The chief executive of Adidas vowed to intensify the sportswear group's efforts to claw back lost ground in the US in its battle with market share for Nike as the group announced figures for the third quarter that were better than expected.

Herbert Hainer, head of the German-based company, said the group had been "aggressively addressing" its main challenges, in particular intensifying efforts to revive growth in the US.

"In North America, regaining our form in this market is the top priority," he said.

Shares in Adidas rose 5.8 per cent to €60.06 in lunchtime trading after it reported third quarter sales that beat expectations - even though the sportswear group also warned that revenue growth would slow next year.

Shareholders had been braced for a significant fall in net income and profitability at the German company, which issued a profit warning over the summer due to sliding sales at its US golf division and exposure to Russia's economic turmoil as well as currency effects.

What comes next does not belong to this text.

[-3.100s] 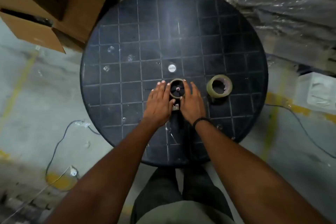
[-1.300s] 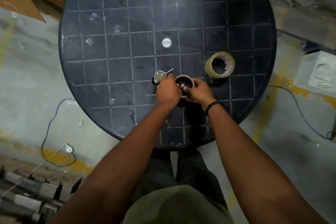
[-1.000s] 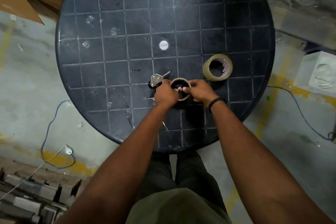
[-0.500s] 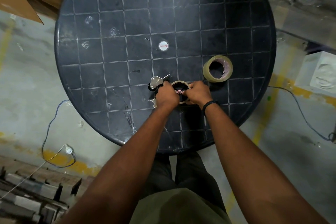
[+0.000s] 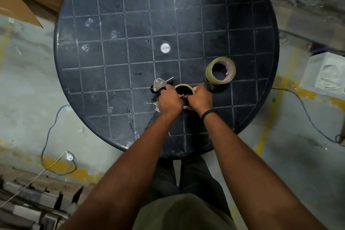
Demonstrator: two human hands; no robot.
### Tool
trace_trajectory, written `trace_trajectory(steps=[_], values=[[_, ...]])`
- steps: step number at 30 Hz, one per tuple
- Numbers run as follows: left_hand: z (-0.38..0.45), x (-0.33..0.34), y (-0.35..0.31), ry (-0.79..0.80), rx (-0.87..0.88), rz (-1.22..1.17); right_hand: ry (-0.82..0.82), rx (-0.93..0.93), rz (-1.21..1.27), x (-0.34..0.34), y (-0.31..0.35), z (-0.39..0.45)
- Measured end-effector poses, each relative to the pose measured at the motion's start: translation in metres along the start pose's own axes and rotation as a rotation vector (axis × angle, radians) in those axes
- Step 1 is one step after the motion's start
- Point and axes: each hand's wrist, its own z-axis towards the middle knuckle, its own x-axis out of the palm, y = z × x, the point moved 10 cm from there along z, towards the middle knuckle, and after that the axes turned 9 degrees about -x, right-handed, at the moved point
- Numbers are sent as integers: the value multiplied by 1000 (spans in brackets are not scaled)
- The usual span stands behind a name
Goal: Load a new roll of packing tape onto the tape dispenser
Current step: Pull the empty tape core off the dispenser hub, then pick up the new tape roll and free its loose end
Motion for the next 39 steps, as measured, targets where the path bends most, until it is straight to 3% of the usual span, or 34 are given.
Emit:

The figures were not as bad as feared, however, with operating profit down 13 per cent in the third quarter to €405m, and net income falling 11 per cent to €282m, better than the predicted 15 per cent drop.

However, Mr Hainer warned that revenues would grow at mid-single digits in 2015, compared with a projected mid-to-high single-digit rate this year.

Shareholders have expressed frustration with the company, pointing in particular at Adidas's handling of its TaylorMade golf division, where the group has been criticised for pushing too much product into a market that was already struggling, leading to heavy discounting.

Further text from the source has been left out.